In that regard, I broadly consider theologians such as Athanasius, Hilary, the three Cappadocians, Chrysostom, among others, to be ‘pro-Nicene’ in their formulation, while at the same time recognising that such a label does not mean either that their theologies were the same, or even necessarily related. The label as such is not meant to unduly assume theological unity, but rather provide a functional point of departure in examining their theological diversity.

The question I investigate is one of exegetical practice, in relation to doctrinal formulation. This combination highlights certain features, and sets others aside. The main emphasis of this study is not a thorough-going treatment of either author’s exegetical practices, and especially I do not delve into a treatment of their works generally considered ‘exegetical’, such as their commentaries on various biblical texts. Equally so, although this study interacts considerably with doctrinal formulations in the context of mid-fourth century theology and late antique philosophy, this is not its primary focus either. Rather, in the combination of the two, I examine how these two authors use biblical texts and practices of interpretation in order to support, articulate, and argue for a particular theological position in regards to the Trinity.

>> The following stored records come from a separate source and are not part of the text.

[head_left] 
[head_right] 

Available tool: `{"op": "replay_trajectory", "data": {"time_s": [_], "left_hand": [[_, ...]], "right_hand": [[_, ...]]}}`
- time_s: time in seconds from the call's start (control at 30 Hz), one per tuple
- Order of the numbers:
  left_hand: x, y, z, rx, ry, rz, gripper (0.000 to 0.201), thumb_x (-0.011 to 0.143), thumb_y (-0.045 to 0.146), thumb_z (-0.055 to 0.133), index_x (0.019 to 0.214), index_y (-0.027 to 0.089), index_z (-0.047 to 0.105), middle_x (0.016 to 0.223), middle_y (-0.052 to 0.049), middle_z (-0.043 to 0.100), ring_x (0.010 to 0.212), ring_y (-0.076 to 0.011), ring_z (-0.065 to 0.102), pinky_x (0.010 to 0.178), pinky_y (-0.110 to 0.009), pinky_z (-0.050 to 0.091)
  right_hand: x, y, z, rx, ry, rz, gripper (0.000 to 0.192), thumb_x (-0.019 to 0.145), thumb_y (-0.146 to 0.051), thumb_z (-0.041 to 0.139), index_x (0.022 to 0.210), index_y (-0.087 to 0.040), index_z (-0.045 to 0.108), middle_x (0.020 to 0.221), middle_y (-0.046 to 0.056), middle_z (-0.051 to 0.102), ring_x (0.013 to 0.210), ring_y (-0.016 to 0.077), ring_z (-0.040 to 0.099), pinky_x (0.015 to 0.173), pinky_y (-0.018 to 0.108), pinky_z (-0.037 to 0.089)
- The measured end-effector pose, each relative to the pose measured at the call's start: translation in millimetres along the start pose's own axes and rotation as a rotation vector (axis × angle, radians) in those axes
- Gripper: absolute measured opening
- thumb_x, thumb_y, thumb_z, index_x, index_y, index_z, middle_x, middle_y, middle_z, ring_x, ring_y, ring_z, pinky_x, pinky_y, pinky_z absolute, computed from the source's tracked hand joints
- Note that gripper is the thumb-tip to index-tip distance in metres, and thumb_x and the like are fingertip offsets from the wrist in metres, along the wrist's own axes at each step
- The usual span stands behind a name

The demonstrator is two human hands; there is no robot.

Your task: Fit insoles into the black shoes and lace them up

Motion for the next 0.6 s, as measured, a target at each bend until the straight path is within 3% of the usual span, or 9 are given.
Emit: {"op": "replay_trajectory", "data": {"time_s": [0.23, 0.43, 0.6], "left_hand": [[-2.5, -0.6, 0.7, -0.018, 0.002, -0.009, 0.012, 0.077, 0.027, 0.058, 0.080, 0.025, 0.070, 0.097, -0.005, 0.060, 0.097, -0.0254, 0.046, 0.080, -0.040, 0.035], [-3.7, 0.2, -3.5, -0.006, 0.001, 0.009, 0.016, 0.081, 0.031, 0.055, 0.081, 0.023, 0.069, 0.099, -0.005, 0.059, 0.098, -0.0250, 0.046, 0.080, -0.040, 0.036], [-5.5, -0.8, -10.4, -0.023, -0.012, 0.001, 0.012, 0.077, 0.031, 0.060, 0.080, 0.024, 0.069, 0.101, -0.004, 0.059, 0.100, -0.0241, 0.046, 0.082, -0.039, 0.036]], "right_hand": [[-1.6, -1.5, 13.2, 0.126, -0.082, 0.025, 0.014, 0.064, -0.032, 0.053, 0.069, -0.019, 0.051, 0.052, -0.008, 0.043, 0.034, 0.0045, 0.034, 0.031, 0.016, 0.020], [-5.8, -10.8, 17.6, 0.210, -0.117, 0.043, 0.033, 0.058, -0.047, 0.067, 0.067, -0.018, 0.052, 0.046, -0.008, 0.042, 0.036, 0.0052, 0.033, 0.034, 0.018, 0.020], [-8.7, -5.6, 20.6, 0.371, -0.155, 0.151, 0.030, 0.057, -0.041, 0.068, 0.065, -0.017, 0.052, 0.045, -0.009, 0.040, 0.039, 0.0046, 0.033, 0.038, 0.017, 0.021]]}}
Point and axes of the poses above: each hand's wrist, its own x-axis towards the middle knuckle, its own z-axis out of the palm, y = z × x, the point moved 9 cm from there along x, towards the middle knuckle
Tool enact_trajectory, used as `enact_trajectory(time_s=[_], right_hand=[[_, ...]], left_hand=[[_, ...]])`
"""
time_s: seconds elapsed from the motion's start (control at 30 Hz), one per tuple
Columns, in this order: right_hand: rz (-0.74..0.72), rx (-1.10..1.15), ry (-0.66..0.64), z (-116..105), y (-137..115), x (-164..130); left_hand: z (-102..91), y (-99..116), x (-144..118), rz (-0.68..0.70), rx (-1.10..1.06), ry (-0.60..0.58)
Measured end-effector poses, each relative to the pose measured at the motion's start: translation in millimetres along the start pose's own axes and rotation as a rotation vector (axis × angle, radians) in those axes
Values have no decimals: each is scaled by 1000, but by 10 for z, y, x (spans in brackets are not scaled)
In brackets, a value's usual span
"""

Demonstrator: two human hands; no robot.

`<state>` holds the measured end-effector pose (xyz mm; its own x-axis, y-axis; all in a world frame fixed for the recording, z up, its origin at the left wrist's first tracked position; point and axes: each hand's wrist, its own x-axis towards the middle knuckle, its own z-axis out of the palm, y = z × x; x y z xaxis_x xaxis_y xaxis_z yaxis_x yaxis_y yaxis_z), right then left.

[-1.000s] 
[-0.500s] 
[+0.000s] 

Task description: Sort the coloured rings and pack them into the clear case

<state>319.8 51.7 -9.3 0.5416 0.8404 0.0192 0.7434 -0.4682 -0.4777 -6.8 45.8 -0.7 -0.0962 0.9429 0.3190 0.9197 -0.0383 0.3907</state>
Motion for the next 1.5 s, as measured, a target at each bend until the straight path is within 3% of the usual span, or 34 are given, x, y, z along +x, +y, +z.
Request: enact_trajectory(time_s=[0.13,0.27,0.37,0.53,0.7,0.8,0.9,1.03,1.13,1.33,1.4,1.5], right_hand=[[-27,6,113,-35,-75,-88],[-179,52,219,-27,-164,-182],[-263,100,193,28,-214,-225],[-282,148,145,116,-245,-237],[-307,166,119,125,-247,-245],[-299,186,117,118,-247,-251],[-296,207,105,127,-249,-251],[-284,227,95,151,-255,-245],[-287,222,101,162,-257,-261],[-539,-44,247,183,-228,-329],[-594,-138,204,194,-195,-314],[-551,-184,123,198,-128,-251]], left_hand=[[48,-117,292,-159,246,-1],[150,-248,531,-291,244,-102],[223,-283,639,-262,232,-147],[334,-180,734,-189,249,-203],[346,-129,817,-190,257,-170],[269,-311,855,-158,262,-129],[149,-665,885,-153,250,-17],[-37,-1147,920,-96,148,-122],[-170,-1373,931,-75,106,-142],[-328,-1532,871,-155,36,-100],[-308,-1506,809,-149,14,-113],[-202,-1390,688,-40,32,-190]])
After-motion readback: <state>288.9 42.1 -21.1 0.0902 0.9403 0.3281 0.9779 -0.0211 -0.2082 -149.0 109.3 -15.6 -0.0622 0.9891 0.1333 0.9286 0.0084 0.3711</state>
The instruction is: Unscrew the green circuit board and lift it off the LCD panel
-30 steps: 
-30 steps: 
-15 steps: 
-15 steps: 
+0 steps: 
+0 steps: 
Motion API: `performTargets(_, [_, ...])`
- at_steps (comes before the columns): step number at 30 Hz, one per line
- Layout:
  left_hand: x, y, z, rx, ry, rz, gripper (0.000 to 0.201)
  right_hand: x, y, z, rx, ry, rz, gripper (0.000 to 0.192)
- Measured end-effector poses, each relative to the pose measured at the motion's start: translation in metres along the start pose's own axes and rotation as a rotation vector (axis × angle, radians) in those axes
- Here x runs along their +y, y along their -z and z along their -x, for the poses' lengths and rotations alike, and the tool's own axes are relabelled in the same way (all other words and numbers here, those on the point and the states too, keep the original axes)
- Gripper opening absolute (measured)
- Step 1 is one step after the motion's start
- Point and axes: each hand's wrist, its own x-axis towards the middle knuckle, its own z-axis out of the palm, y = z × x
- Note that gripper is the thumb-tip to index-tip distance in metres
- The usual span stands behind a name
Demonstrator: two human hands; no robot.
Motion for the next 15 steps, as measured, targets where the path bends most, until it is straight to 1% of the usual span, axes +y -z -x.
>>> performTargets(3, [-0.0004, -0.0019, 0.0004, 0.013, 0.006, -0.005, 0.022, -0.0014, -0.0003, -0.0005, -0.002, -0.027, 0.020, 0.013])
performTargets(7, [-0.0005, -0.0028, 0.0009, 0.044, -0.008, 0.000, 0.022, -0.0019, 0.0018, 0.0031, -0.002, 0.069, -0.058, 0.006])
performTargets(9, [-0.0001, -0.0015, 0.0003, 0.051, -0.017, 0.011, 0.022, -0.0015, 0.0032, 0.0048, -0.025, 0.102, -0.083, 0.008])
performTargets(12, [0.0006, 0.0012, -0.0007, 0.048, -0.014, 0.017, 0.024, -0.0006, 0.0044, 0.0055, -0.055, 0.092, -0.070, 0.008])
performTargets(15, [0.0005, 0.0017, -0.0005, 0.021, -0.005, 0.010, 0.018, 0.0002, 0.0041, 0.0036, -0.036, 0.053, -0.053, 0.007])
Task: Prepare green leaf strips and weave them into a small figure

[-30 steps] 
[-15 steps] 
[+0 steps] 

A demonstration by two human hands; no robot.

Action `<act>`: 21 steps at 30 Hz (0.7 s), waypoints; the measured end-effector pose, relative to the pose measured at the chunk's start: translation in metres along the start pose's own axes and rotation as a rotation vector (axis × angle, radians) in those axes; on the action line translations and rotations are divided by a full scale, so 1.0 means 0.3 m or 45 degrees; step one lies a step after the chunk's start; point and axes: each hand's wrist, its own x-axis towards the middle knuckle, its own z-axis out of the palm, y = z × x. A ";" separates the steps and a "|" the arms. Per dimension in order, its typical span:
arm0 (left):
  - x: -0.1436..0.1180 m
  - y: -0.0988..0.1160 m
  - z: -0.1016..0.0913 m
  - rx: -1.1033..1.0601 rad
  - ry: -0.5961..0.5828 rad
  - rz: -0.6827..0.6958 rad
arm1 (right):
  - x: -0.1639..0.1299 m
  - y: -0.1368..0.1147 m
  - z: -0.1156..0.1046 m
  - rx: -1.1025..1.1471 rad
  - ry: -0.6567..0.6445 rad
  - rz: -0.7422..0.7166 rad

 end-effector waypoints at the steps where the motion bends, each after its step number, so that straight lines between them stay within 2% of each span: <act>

For this reason the texts under primary consideration are Basil’s Contra Eunomium and Hilary’s De Trinitate. Both works are primarily doctrinal in character, rather than exegetical, and yet both involve extensive use of the Biblical scriptures. Both texts, likewise, emerge in polemical contexts: Basil, quite consciously writing against Eunomius and his Apologia, and Hilary writing against opponents both real and constructed. However the arrangements of their works and their emergent contexts and audience are different. Basil’s work is patterned closely on citation and refutation of Eunomius’ argument in Apologia and so is far more driven by doctrinal questions. Hilary’s treatise is occasioned by polemic, but is structured to address broader theological propositions by treating portions of Scripture at greater length. It is, at the same time, a composite document and considerably longer than Basil’s work. Furthermore, Hilary writes out of the experience of exile and contact with the theological currents of the East, and yet for a Western audience and shaped by Latin authors prior to him. In contrast, Basil’s work is thoroughly Eastern in both context and audience. Lastly, both works emerge in a very close temporal connection, as I will argue in relation to the dating of Contra Eunomium below.

These considerable similarities and differences serve to highlight the advantage of this comparative study. For if the question is one of identifying common exegetical practices that are found among notionally ‘pro-Nicene’ authors, then similar documents by different authors, with different contexts and influences, would go a long way to demonstrating that one of the features that unites ‘Pro-Nicenes’ and indeed forms the basis for speaking about the abstract ‘pro-Nicenism’ as a thing, is precisely this shared exegetical practice.

[1] I prefer pro-Nicene to Nicene for the reasons that Ayres outlines his use of the term. Lewis Ayres, Nicaea and its Legacy: an approach to fourth-century Trinitarian theology (New York: OUP, 2004), 236-40.